Scala Tutorial Through Katas: Mars Rover (Medium)

A programming kata is an exercise which helps a programmer hone his skills through practice and repetition.

This article is part of the series “Scala Tutorial Through Katas”. Articles are divided into easy, medium and hard. Beginners should start with easy ones and move towards more complicated once they feel more comfortable programming in Scala.

For the complete list of Scala katas and solutions please visit the index page

The article assumes that the reader is familiar with the basic usage of ScalaTest asserts and knows how to run them from his favorite Scala IDE (ours is IntelliJ IDEA with the Scala plugin).

Tests that prove that the solution is correct are displayed below. Recommended way to solve this kata is to write the implementation for the first test, confirm that it passes and move to the next.
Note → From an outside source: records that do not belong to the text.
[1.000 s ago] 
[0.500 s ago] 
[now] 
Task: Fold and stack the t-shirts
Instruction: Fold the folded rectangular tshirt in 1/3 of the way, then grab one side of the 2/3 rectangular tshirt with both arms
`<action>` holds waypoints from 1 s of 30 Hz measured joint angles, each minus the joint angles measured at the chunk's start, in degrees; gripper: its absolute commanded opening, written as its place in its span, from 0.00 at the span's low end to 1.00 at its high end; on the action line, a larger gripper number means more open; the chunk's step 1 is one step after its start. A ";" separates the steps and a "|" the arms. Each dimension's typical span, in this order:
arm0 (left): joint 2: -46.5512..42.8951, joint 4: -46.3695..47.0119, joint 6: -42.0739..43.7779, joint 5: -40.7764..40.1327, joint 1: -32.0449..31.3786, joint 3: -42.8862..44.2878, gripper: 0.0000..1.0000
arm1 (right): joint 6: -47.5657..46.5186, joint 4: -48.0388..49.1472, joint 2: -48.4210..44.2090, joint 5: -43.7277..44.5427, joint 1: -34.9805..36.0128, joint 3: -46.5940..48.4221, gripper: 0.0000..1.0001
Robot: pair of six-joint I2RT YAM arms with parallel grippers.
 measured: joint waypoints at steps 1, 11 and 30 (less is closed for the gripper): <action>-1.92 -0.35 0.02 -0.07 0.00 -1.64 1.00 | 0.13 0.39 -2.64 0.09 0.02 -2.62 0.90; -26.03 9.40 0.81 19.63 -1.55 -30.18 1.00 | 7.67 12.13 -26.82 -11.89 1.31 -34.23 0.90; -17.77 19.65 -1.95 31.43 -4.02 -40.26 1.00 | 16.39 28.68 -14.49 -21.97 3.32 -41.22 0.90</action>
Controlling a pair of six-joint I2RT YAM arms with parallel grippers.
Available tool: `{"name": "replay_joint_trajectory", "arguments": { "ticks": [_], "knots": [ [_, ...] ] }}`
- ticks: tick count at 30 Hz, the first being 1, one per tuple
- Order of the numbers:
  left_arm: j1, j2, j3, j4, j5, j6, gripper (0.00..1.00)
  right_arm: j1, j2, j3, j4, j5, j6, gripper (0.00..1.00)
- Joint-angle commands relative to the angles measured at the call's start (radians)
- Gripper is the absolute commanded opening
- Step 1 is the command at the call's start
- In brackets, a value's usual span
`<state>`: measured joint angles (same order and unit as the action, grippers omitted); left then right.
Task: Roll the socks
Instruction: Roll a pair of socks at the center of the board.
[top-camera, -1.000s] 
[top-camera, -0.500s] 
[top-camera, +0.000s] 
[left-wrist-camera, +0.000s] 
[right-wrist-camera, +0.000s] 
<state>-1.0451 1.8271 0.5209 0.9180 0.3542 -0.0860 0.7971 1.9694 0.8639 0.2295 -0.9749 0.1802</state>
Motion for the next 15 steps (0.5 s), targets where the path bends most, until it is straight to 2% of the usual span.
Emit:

Once all of the tests pass, the kata can be considered solved.

One possible solution is provided below the tests. Try to solve the kata by yourself first.

Mars Rover

Develop an api that moves a rover around on a grid.

  • You are given the initial starting point (x,y) of a rover and the direction (N,S,E,W) it is facing.
  • The rover receives a character array of commands.
  • Implement commands that move the rover forward/backward (f,b).
  • Implement commands that turn the rover left/right (l,r).
  • Implement wrapping from one edge of the grid to another. (planets are spheres after all)
  • Implement obstacle detection before each move to a new square. If a given sequence of commands encounters an obstacle, the rover moves up to the last possible point and reports the obstacle.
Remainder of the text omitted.